**Problem description:** Show all lines from the data that include the word "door".

━━━━

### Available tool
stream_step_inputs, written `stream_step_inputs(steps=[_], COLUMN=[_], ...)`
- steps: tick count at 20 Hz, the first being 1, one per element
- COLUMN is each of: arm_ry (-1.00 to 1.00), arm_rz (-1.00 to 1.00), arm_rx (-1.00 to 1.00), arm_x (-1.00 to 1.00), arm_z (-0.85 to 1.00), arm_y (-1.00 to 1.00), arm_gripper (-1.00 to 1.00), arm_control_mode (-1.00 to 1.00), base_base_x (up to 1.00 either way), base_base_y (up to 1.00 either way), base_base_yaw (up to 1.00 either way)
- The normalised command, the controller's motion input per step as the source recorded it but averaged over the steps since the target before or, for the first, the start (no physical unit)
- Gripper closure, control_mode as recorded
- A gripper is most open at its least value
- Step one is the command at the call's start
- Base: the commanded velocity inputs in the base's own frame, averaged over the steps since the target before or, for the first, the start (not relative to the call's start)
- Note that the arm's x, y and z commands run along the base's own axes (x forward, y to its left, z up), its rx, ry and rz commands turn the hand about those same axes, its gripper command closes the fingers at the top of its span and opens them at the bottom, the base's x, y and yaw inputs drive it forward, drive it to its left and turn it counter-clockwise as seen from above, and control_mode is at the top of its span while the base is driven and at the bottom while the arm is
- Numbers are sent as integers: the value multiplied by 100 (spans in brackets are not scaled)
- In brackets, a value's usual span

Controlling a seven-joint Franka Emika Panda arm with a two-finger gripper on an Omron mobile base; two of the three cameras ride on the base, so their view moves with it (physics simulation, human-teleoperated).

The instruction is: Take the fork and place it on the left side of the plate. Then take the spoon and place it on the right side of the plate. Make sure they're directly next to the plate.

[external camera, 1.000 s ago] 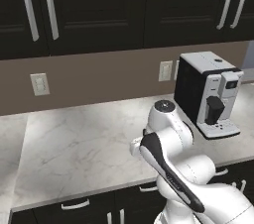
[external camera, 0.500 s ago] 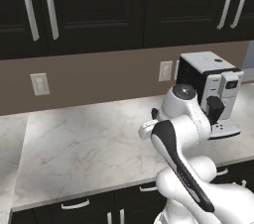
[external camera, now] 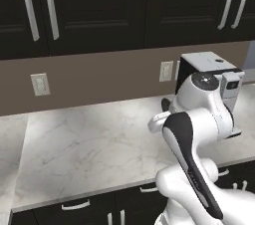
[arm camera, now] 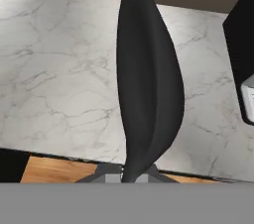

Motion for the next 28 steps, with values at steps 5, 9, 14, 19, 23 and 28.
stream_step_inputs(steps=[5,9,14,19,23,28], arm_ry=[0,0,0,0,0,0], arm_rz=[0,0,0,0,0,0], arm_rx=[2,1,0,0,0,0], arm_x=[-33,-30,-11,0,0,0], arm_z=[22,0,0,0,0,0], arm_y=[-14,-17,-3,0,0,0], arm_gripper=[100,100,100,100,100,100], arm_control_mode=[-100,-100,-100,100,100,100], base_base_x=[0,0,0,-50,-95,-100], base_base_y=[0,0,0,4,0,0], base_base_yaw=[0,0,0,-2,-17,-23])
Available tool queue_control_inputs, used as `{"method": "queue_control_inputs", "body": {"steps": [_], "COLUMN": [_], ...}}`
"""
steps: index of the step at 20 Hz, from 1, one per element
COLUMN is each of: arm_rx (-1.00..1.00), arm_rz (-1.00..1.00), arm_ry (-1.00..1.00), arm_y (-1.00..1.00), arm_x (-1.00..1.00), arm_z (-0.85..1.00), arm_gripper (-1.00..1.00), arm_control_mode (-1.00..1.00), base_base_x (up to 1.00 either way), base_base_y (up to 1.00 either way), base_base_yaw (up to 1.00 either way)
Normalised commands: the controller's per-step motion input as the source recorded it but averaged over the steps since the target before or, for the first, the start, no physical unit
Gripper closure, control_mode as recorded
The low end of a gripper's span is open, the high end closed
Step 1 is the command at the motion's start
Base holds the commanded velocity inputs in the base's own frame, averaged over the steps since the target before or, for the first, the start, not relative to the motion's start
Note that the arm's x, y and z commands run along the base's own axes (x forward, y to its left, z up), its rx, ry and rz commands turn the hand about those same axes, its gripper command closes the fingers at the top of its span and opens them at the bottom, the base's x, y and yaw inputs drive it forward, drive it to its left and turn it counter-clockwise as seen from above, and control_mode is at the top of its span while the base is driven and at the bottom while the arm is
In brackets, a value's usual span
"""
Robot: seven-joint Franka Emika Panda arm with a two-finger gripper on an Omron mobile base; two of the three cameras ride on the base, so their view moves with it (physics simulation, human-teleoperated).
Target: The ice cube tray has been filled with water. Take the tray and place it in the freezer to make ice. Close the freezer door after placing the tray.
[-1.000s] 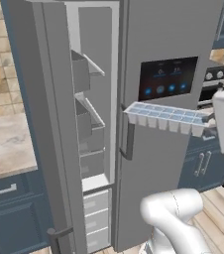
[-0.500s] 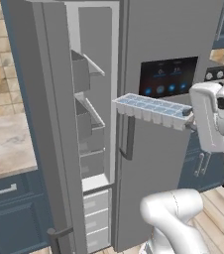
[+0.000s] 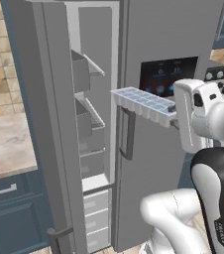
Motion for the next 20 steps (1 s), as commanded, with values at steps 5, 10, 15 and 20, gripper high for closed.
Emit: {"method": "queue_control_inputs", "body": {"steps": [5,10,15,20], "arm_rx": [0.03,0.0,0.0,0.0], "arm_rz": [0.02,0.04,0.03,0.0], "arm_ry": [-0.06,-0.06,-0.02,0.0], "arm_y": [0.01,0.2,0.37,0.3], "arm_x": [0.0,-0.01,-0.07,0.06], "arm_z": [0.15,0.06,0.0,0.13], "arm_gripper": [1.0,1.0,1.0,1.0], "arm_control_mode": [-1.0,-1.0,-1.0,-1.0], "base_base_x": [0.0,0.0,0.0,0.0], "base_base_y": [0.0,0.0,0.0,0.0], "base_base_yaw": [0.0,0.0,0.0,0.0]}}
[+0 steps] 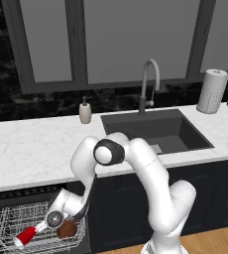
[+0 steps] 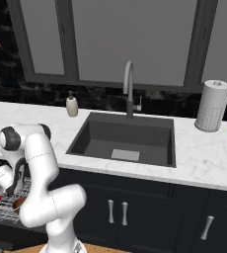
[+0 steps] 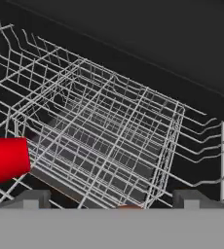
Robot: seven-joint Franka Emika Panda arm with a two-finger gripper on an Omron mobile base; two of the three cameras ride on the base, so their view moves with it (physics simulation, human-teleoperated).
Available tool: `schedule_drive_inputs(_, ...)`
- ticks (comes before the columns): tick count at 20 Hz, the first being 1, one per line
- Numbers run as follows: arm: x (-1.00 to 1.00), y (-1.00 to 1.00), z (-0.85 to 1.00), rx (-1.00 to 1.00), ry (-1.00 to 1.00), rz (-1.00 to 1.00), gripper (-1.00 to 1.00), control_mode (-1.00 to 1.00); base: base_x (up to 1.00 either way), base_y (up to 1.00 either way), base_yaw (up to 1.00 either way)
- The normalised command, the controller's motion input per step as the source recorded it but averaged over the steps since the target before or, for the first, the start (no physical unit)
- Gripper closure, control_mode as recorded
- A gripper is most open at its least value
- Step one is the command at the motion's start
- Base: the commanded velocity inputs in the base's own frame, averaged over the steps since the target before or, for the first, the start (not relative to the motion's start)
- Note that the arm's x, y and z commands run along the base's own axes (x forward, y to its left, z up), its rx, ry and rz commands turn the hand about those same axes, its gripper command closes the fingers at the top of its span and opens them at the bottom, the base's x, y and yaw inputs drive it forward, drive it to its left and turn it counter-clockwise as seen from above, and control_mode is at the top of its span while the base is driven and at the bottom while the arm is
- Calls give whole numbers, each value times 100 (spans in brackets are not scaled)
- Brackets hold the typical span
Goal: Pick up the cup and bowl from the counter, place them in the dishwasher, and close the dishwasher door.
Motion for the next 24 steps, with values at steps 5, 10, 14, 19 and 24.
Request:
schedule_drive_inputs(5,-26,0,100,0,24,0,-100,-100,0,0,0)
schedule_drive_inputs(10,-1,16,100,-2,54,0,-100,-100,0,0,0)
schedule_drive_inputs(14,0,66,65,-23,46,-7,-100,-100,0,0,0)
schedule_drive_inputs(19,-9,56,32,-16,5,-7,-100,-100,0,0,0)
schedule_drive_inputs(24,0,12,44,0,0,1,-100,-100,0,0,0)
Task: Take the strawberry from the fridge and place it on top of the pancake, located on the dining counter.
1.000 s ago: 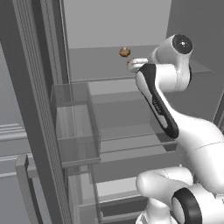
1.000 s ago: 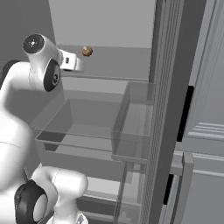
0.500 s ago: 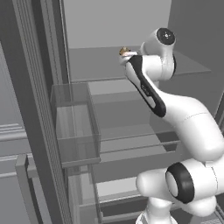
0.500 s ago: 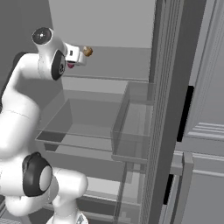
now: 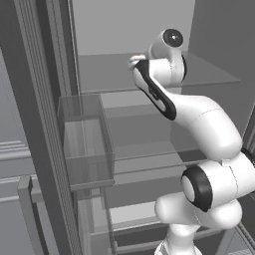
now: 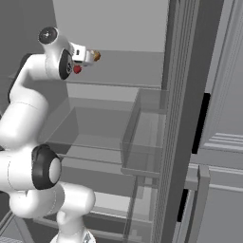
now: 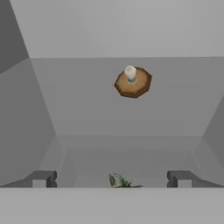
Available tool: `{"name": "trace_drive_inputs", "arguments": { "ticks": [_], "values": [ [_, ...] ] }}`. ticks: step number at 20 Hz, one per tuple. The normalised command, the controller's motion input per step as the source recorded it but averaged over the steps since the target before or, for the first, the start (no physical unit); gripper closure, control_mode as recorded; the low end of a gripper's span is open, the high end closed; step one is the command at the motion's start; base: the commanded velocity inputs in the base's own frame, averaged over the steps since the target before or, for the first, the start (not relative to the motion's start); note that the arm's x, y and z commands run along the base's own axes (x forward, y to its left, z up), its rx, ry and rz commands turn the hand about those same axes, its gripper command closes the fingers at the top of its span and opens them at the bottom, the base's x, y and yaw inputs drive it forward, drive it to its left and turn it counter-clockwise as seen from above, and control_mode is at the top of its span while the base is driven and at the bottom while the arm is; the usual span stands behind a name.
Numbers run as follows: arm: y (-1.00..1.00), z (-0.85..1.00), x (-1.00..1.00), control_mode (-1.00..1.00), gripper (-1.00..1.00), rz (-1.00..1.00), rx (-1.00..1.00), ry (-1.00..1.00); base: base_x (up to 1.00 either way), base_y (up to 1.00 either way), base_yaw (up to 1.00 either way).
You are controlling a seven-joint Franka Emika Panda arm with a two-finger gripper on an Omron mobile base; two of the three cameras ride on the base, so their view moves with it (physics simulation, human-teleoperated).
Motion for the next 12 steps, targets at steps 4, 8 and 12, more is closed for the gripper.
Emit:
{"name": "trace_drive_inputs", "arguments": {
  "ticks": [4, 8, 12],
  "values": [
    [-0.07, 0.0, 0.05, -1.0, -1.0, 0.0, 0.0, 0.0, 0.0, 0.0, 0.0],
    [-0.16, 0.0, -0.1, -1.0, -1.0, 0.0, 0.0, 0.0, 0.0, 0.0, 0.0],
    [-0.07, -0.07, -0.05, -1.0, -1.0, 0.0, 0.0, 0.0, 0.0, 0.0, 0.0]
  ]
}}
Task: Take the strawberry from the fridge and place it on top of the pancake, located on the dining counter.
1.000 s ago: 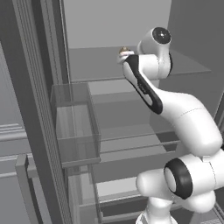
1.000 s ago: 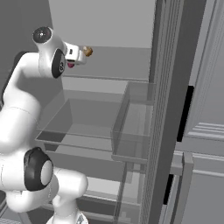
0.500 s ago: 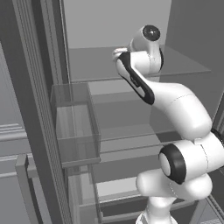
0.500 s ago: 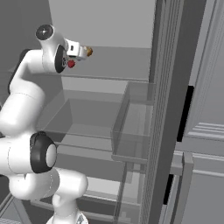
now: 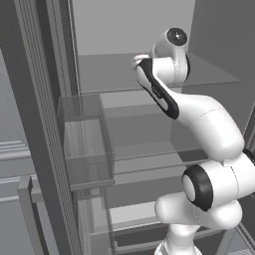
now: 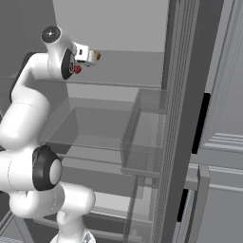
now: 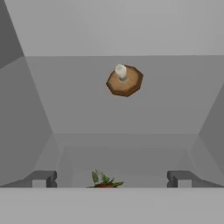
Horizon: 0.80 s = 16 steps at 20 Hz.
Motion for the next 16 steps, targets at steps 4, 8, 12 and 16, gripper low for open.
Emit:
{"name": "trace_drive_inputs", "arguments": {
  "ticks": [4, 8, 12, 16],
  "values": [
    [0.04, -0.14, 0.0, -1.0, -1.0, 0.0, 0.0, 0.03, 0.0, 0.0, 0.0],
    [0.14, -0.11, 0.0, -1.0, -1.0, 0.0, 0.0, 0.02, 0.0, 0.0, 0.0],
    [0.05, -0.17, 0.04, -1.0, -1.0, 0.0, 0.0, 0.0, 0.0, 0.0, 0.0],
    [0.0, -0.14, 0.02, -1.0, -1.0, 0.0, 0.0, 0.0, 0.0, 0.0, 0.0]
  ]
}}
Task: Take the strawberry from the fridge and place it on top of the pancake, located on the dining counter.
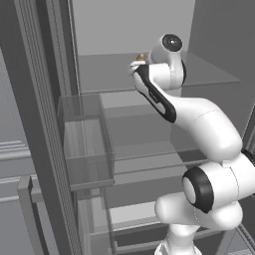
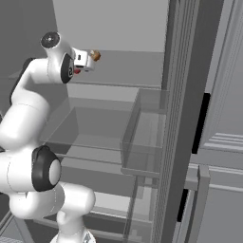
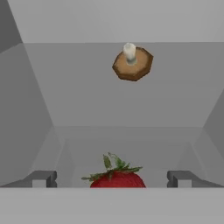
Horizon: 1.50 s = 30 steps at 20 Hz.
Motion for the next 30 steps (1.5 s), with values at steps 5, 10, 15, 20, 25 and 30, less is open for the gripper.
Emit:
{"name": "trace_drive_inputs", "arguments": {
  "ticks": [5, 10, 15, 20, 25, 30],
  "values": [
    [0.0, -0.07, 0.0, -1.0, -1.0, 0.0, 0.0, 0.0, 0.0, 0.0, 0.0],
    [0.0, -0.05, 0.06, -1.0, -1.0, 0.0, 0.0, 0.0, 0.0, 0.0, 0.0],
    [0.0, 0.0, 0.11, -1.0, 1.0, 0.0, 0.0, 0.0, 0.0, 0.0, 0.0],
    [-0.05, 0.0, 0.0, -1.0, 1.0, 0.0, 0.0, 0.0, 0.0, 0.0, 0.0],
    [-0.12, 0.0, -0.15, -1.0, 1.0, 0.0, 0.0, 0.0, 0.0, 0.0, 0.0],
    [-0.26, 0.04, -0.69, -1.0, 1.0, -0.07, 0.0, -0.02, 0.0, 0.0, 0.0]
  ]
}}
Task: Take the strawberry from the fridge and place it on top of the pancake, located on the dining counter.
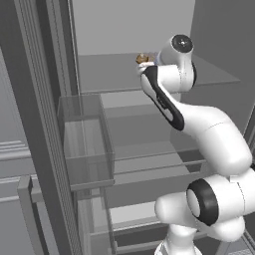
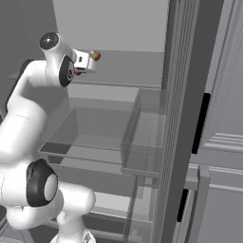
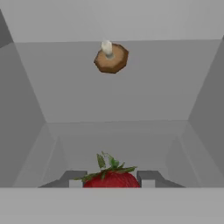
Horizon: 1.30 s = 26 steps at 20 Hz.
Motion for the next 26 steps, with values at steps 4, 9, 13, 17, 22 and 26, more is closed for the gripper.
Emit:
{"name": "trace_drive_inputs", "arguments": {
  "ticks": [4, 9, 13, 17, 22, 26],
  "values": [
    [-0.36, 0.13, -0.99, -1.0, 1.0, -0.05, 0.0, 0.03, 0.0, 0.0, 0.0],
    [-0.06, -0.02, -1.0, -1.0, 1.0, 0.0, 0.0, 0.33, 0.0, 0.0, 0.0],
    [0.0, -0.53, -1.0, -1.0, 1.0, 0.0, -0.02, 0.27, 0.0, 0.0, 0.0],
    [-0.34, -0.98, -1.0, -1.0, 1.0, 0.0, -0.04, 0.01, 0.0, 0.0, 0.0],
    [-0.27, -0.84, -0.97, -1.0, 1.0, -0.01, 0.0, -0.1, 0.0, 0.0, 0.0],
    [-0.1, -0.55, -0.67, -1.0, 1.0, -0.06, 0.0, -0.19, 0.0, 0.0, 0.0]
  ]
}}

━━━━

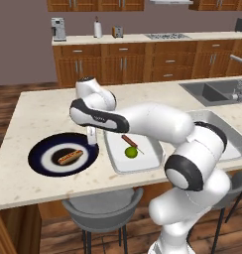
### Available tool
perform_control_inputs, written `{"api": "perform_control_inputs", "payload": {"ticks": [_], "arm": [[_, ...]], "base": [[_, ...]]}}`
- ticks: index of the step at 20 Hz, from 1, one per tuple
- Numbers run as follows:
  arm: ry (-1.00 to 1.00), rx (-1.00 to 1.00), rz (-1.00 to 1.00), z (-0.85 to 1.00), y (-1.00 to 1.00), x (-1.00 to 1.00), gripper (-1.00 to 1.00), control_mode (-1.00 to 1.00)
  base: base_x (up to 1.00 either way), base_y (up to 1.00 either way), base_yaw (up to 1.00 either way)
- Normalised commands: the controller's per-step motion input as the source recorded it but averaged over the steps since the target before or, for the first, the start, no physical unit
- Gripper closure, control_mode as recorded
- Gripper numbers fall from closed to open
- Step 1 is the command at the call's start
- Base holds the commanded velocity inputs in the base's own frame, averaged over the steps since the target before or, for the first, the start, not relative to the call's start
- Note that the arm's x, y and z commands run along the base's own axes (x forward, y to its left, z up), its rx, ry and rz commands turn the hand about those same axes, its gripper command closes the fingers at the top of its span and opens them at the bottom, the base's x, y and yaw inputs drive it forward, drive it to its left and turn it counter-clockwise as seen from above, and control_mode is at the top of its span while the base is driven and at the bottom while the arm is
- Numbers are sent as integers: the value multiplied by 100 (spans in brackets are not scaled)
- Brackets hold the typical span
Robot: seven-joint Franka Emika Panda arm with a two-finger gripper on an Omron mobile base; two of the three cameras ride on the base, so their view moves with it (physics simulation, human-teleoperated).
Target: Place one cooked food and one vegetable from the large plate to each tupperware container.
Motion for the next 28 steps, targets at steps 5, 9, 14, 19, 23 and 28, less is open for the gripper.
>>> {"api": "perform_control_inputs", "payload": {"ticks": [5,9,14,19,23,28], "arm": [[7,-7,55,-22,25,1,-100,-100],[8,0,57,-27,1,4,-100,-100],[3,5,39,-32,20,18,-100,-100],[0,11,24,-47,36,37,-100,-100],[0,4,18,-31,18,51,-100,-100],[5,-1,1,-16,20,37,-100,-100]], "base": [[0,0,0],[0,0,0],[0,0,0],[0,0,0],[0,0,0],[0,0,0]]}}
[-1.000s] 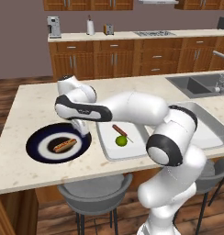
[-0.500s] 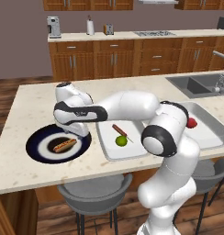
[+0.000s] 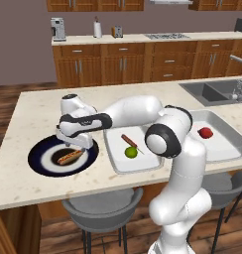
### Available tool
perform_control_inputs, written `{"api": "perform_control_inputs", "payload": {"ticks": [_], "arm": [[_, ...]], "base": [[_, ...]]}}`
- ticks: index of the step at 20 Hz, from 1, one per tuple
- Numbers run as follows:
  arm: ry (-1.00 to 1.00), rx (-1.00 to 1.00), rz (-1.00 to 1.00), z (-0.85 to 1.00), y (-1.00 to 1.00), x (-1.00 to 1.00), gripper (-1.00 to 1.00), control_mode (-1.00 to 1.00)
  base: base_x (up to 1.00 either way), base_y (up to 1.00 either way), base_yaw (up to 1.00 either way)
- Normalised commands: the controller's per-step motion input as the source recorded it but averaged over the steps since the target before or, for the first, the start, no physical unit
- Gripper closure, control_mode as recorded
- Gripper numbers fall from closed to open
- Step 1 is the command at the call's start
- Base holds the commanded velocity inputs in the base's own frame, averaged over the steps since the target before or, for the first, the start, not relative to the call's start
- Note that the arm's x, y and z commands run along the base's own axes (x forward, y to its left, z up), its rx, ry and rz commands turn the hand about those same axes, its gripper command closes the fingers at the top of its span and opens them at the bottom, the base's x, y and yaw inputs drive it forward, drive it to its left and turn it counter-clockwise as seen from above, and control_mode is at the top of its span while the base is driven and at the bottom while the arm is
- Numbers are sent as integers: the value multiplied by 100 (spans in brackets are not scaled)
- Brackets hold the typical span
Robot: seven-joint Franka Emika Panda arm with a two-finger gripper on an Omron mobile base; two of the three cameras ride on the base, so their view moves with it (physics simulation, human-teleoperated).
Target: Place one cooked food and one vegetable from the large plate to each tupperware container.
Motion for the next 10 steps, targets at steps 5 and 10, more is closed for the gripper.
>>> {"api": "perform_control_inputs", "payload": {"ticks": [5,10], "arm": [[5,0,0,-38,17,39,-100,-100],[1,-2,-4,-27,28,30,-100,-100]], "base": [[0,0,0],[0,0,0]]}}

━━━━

**Result of the task:**
Target: The ice cube tray has been filled with water. Take the tray and place it in the freezer to make ice. Close the freezer door after placing the tray.
Goal: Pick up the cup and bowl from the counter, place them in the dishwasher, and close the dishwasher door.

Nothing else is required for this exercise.